→ Exercise prompt:
Retype the opening lines of the listing below, ending with the line that contains "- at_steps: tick", and leave out any pictures.

··· Collected material ···

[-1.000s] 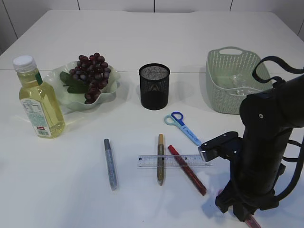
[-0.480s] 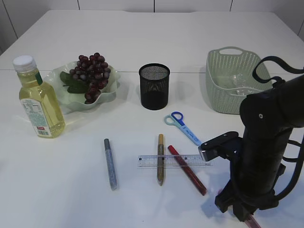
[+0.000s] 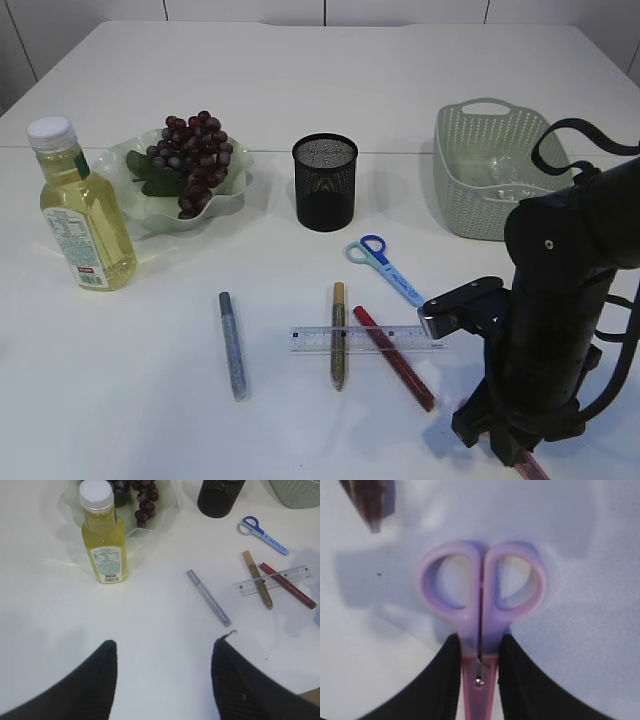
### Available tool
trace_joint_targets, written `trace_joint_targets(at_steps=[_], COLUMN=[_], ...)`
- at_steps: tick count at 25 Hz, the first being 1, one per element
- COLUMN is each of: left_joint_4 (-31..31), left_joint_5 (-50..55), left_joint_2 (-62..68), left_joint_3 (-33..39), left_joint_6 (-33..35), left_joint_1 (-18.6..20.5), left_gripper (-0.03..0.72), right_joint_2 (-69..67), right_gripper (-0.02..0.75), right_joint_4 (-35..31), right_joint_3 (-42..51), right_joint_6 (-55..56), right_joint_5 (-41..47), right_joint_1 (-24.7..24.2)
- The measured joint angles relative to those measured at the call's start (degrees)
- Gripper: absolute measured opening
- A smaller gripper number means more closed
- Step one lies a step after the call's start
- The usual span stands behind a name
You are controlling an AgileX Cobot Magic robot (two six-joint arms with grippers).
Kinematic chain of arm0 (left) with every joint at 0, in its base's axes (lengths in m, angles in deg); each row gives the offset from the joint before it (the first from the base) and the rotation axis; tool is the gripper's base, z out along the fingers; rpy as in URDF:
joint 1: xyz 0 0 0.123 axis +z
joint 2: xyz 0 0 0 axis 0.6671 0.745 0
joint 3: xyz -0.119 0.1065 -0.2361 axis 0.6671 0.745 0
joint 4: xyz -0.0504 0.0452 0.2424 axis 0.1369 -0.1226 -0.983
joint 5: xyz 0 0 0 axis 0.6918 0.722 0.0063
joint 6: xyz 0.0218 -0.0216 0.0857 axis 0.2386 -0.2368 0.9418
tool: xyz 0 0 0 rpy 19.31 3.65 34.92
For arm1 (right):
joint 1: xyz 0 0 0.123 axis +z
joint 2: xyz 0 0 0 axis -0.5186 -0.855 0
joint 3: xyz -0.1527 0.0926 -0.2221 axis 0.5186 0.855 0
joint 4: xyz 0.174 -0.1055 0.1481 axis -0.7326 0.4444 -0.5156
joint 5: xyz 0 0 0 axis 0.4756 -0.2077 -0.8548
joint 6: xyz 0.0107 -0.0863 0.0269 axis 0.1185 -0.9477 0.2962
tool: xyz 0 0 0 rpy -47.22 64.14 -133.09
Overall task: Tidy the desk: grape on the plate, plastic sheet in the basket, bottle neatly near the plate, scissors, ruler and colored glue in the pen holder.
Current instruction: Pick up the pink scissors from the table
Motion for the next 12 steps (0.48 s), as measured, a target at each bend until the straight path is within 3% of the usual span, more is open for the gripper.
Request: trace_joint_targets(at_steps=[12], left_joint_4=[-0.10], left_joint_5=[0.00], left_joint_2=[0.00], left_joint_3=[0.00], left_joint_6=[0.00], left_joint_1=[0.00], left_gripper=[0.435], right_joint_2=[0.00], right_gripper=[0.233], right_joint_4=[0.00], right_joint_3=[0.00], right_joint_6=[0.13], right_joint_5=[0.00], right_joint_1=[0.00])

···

→ Answer to this problem:
[-1.000s] 
[-0.480s] 
[+0.000s] 
### Available tool
trace_joint_targets, written `trace_joint_targets(at_steps=[_], COLUMN=[_], ...)`
- at_steps: tick count at 25 Hz, the first being 1, one per element

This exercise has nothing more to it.